- [YOUR ASSIGNMENT] Please copy every line below that contains the string "distance".

(Data extracted from a collection)
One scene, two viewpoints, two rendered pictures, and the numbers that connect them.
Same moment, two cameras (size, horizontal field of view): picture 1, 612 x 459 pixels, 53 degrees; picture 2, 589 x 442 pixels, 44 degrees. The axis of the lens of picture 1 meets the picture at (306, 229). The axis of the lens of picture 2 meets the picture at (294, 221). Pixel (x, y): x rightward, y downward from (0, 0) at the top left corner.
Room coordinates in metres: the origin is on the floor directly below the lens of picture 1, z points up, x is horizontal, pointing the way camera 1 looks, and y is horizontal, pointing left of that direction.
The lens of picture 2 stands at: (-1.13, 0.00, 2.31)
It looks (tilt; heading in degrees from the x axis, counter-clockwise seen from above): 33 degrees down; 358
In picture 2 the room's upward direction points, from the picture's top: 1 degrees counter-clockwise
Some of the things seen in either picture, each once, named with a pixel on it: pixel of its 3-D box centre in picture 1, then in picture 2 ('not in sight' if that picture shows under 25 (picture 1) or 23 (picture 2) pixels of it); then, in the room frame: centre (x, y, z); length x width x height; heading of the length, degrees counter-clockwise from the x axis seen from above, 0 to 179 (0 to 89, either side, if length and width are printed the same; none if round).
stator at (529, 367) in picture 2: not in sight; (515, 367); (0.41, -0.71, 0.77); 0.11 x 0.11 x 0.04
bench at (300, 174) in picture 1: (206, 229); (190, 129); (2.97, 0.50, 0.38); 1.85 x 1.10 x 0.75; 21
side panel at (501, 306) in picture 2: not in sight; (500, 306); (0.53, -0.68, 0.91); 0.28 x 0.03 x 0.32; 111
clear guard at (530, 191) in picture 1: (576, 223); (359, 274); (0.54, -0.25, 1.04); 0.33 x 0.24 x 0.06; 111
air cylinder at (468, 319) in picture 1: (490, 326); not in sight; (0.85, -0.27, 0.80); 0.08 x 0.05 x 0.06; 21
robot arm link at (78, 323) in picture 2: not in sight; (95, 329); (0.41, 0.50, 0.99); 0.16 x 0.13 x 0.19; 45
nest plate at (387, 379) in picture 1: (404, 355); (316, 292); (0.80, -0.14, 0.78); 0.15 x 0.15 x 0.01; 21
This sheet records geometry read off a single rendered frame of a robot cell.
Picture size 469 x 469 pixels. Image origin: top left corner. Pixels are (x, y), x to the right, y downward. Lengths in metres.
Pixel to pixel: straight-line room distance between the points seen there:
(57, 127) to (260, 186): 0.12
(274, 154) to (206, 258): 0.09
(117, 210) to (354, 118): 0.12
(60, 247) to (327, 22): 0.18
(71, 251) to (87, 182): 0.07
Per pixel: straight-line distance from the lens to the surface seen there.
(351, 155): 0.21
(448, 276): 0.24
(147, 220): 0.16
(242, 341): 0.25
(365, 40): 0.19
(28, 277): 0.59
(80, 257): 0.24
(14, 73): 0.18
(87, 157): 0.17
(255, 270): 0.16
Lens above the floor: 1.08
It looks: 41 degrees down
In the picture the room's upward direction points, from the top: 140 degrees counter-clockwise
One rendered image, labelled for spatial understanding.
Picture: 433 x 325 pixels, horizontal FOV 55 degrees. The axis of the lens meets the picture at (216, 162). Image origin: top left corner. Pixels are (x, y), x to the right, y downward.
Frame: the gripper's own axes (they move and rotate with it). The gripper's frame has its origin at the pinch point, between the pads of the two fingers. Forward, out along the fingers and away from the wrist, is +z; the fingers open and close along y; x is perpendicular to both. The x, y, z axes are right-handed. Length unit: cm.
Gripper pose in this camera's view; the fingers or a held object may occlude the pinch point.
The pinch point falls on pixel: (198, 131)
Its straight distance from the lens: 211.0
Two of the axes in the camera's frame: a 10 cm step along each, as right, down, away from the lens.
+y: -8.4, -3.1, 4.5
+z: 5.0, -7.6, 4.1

- [EXERCISE OUTPUT]
Pixel to pixel: straight-line room distance between the points seen there:
Per pixel: straight-line distance from the lens to the surface seen there.
Its straight distance from the lens: 211.0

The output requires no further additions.